Jin dynasty general (260 - 320)

Zhou Fang (260 – September or October 320), courtesy name Shida, was a Chinese military general of the Jin dynasty (266–420). He was a key commander of Sima Rui, the future Emperor Yuan of Jin, who helped in laying the foundation of the Eastern Jin dynasty. Under Sima Rui, Zhou Fang defeated the Inspector of Jiangzhou, Hua Yi, contributed in the quelling of Du Tao's rebellion and captured the notorious warlord, Du Zeng. Whilst alive, he also deterred the powerful commander, Wang Dun from rebelling against Jin through his presence and opposition. Apart from his military talents, Zhou Fang was also known for his friendship with another famous general, Tao Kan.

== Early life ==
Zhou Fang's ancestors were from the Zhou clan of Runan Commandery, who claimed descent from Ji Lie (姬烈), the youngest son of King Ping of Zhou. Due to the conflicts during the end of the Han dynasty, his family's branch migrated south of the Yangzi River to Xunyang County (尋陽; southwest of present-day Huangmei County, Hubei), Lujiang Commandery (廬江郡). Zhou Fang's grandfather, Zhou Zuan (周纂), and his father, Zhou Min (周敏), both served as generals under the Eastern Wu state during the Three Kingdoms period. By the time Zhou Fang was born, his family had lived in Xunyang for four generations. According to the Book of Jin, Zhou Fang was described as resolute, modest and decisive since his youth. He was willing to turn down offices, and would always give away his wealth, although his family was always short on funds as a result.

He eventually became an Officer of Merit in Anyang County, and during his tenure, he met an official serving in Lujiang Commandery named Tao Kan. The two became close friends, and to solidify their friendship, Zhou Fang married his daughter to Tao Kan's son, Tao Zhan (陶瞻). Soon, Zhou Fang was nominated as a Xiaolian, and he was appointed as Gentleman of the Household and Prefect of Shangjia, but he declined the offers. Around this time, a person from Zhou Fang's village stole a cow from his home and had it slaughtered among the tombs. Zhou Fang found the cow's remains, but rather than reporting the incident and punishing the perpetrator, he secretly buried the cow so that no one knew what had happened.
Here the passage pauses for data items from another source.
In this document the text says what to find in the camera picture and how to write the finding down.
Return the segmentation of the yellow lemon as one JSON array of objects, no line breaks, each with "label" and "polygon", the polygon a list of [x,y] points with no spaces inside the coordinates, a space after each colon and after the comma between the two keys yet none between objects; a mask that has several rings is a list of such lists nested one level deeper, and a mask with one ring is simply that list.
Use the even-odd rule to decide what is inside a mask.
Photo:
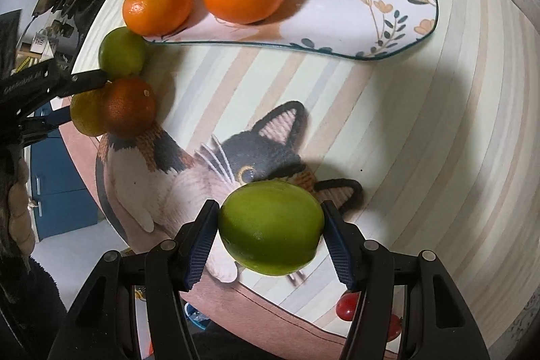
[{"label": "yellow lemon", "polygon": [[103,120],[103,89],[73,95],[70,112],[72,122],[80,133],[97,137],[106,132]]}]

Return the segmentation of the small orange tangerine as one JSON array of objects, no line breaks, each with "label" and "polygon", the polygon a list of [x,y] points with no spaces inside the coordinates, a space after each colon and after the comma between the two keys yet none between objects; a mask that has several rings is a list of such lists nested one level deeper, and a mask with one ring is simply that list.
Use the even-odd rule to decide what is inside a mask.
[{"label": "small orange tangerine", "polygon": [[194,0],[125,0],[123,20],[138,36],[166,36],[190,16]]}]

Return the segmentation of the green apple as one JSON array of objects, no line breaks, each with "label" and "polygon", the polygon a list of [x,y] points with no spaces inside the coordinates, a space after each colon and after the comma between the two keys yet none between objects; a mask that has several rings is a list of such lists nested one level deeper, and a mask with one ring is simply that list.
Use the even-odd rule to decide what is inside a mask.
[{"label": "green apple", "polygon": [[319,201],[283,181],[236,189],[219,215],[224,248],[243,267],[267,276],[289,275],[309,264],[324,224]]}]

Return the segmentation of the cherry tomato right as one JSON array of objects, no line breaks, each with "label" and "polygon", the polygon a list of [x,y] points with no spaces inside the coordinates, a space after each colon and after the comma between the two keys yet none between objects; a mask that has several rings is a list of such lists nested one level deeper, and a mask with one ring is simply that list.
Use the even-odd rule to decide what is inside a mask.
[{"label": "cherry tomato right", "polygon": [[390,343],[399,337],[402,333],[402,319],[392,314],[390,317],[390,324],[387,333],[387,342]]}]

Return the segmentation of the cherry tomato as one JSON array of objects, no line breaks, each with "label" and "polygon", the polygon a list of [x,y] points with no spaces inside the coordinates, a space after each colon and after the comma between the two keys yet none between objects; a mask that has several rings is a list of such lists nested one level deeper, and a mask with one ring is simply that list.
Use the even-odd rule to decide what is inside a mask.
[{"label": "cherry tomato", "polygon": [[343,293],[335,307],[336,315],[342,321],[351,322],[353,320],[359,299],[360,293]]},{"label": "cherry tomato", "polygon": [[392,314],[390,317],[390,324],[387,333],[387,342],[390,343],[399,337],[402,333],[402,319]]}]

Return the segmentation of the green fruit by plate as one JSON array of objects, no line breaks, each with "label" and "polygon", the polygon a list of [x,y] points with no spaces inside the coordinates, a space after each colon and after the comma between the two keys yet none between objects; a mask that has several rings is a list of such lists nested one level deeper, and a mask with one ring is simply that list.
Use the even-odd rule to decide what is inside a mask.
[{"label": "green fruit by plate", "polygon": [[126,26],[110,31],[99,48],[99,67],[108,80],[138,76],[147,57],[147,43]]}]

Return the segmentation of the dark reddish orange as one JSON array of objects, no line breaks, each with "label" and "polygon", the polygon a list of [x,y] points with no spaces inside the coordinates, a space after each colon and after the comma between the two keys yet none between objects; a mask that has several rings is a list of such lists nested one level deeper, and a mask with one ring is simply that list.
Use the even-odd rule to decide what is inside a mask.
[{"label": "dark reddish orange", "polygon": [[103,124],[107,133],[132,139],[144,133],[157,115],[151,86],[138,77],[116,79],[103,90]]}]

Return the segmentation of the cherry tomato left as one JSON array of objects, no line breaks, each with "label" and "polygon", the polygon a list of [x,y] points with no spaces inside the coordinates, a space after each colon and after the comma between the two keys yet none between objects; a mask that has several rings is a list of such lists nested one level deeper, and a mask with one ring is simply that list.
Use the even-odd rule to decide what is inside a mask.
[{"label": "cherry tomato left", "polygon": [[336,315],[342,321],[351,322],[353,320],[359,299],[360,293],[343,293],[335,307]]}]

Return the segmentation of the floral ceramic plate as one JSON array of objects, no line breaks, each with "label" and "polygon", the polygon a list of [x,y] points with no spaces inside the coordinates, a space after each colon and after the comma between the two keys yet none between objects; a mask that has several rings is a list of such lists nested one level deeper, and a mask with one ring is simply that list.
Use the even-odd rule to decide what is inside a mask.
[{"label": "floral ceramic plate", "polygon": [[236,44],[291,48],[357,60],[396,55],[430,36],[437,0],[285,0],[265,21],[222,21],[196,0],[180,30],[152,43]]}]

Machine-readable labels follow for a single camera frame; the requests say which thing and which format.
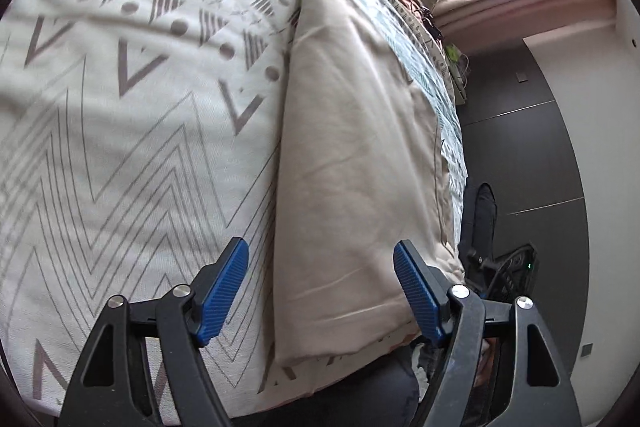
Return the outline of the beige jacket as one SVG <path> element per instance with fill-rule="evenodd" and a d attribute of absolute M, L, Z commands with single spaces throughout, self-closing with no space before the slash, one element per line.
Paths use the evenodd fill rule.
<path fill-rule="evenodd" d="M 437 116 L 354 0 L 300 0 L 274 236 L 276 358 L 351 355 L 412 317 L 393 250 L 463 281 Z"/>

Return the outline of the black device on floor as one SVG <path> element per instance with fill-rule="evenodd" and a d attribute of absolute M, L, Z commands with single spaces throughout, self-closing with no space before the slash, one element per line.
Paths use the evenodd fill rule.
<path fill-rule="evenodd" d="M 465 187 L 461 236 L 458 251 L 465 282 L 486 300 L 510 303 L 518 297 L 532 297 L 538 257 L 531 243 L 506 254 L 495 253 L 498 205 L 489 183 Z"/>

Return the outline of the patterned white bed quilt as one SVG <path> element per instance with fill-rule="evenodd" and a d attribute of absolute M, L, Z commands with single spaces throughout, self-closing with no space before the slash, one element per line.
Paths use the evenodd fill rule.
<path fill-rule="evenodd" d="M 431 14 L 354 0 L 437 116 L 457 253 L 466 169 L 445 50 Z M 397 358 L 416 318 L 351 355 L 276 358 L 273 267 L 283 112 L 300 0 L 10 0 L 1 17 L 1 378 L 4 425 L 58 425 L 108 298 L 163 297 L 233 237 L 248 267 L 202 360 L 230 418 L 337 392 L 294 423 L 405 424 L 356 375 Z"/>

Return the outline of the pink-brown curtain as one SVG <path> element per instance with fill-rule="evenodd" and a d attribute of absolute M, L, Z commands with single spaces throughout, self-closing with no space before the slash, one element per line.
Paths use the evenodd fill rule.
<path fill-rule="evenodd" d="M 614 17 L 616 0 L 439 0 L 434 9 L 435 24 L 445 41 L 468 55 Z"/>

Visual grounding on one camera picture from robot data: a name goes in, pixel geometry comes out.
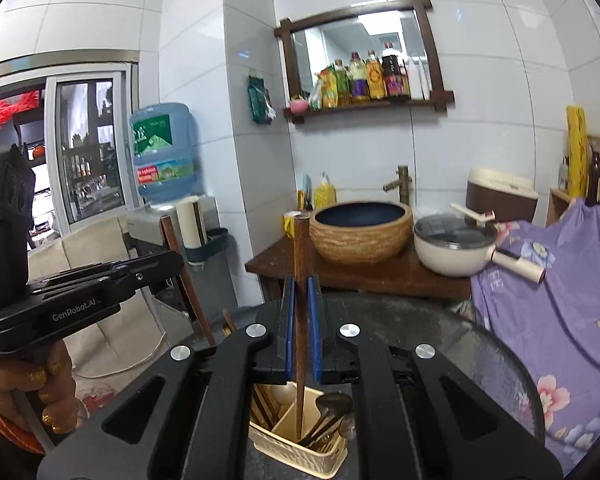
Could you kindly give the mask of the left hand gold nails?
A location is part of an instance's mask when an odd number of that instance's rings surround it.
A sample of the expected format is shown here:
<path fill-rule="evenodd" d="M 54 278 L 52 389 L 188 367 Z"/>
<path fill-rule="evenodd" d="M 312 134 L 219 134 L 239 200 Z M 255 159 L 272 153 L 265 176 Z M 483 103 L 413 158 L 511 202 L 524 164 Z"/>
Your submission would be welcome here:
<path fill-rule="evenodd" d="M 12 393 L 34 392 L 44 405 L 43 424 L 55 434 L 73 432 L 78 424 L 79 407 L 71 369 L 72 361 L 62 340 L 50 347 L 44 365 L 0 359 L 0 415 L 20 429 L 29 430 Z"/>

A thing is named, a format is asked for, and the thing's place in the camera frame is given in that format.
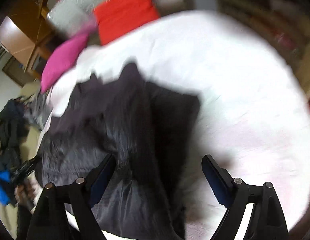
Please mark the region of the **person left hand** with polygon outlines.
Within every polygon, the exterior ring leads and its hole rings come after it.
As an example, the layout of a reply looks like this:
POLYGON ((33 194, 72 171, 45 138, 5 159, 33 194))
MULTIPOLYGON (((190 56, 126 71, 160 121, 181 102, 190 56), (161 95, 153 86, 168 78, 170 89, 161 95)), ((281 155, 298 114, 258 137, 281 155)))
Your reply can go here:
POLYGON ((30 213, 34 213, 43 188, 36 180, 26 179, 15 188, 15 198, 19 206, 26 207, 30 213))

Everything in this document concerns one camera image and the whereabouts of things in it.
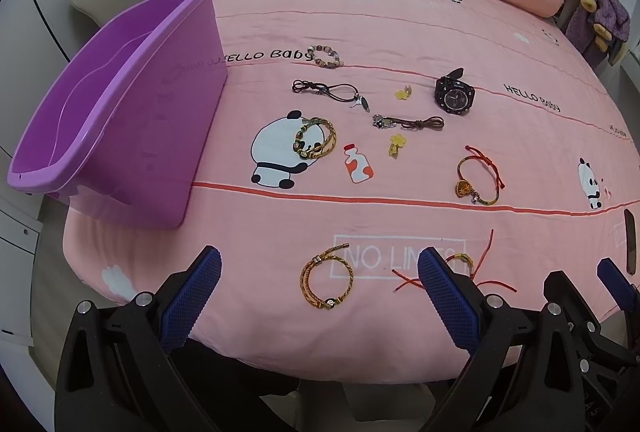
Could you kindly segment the black wrist watch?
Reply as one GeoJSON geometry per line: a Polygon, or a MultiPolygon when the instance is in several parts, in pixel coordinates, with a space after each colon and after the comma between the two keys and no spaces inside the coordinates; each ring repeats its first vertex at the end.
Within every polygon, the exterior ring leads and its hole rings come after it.
{"type": "Polygon", "coordinates": [[[436,80],[435,103],[448,114],[462,116],[473,106],[475,88],[462,80],[463,74],[464,69],[457,68],[436,80]]]}

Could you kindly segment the yellow flower hair clip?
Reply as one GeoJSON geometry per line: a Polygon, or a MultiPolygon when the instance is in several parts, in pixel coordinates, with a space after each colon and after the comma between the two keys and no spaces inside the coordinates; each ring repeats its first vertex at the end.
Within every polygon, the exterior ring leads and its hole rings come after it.
{"type": "Polygon", "coordinates": [[[412,95],[412,87],[410,85],[406,85],[402,90],[398,90],[395,92],[396,100],[400,100],[401,102],[405,102],[412,95]]]}

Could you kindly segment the purple plastic basin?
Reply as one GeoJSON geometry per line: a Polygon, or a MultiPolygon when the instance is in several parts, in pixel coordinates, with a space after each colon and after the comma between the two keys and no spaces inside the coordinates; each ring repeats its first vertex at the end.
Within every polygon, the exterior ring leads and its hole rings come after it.
{"type": "Polygon", "coordinates": [[[213,0],[145,0],[74,56],[6,179],[96,220],[172,230],[228,77],[213,0]]]}

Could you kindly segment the pink panda bed sheet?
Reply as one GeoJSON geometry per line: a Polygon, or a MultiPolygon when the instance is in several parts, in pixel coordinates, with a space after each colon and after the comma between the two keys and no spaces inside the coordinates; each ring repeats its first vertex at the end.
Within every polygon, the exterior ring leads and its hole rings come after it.
{"type": "Polygon", "coordinates": [[[214,246],[221,278],[195,340],[364,383],[464,364],[416,280],[428,247],[520,308],[540,308],[562,270],[597,319],[614,312],[597,266],[626,264],[639,156],[559,30],[498,0],[213,3],[228,79],[186,216],[152,232],[70,212],[63,250],[83,282],[126,302],[214,246]],[[457,68],[475,88],[462,116],[434,99],[457,68]]]}

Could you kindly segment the purple plush clothing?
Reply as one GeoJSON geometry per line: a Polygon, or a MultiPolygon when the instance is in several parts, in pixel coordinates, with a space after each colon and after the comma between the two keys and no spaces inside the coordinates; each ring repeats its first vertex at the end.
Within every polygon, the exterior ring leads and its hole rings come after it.
{"type": "Polygon", "coordinates": [[[556,22],[579,54],[596,69],[613,66],[626,50],[631,17],[620,0],[564,0],[556,22]]]}

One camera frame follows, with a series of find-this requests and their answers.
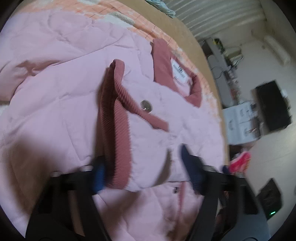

== Service under Sima Rui ==
In 307, the Prince of Langya, Sima Rui, was assigned to Jianye, and in 311, he was appointed Senior General Who Guards the East. After receiving that office, Sima Rui appointed Zhou Fang as one of this Army Advisors. Around this time, there was another person named Zhou Fang who was wanted for committing a severe crime. Officials mistook Zhou Fang as the fugitive and attempted to arrest him, but Zhou Fang angrily struck the guards, causing the people around him to flee. After explaining what had happened to Sima Rui, he was not charged with any crime.

=== War with Hua Yi ===
Despite Sima Rui's authority, the Inspector of Jiangzhou (江州, modern Jiangxi and Fujian), Hua Yi refused to take orders from him. Fearing he may rebel, Rui made Zhou Fang the General Who Spreads Vehemence and ordered him to move to Pengze with 1,200 soldiers to prepare for Hua Yi's attack. However, Zhou Fang respected Hua Yi due to the latter's efforts at helping the people, so he only moved to Eling County (鄂陵; in present-day Caishan, Hubei) in Xunyang to prevent military escalation.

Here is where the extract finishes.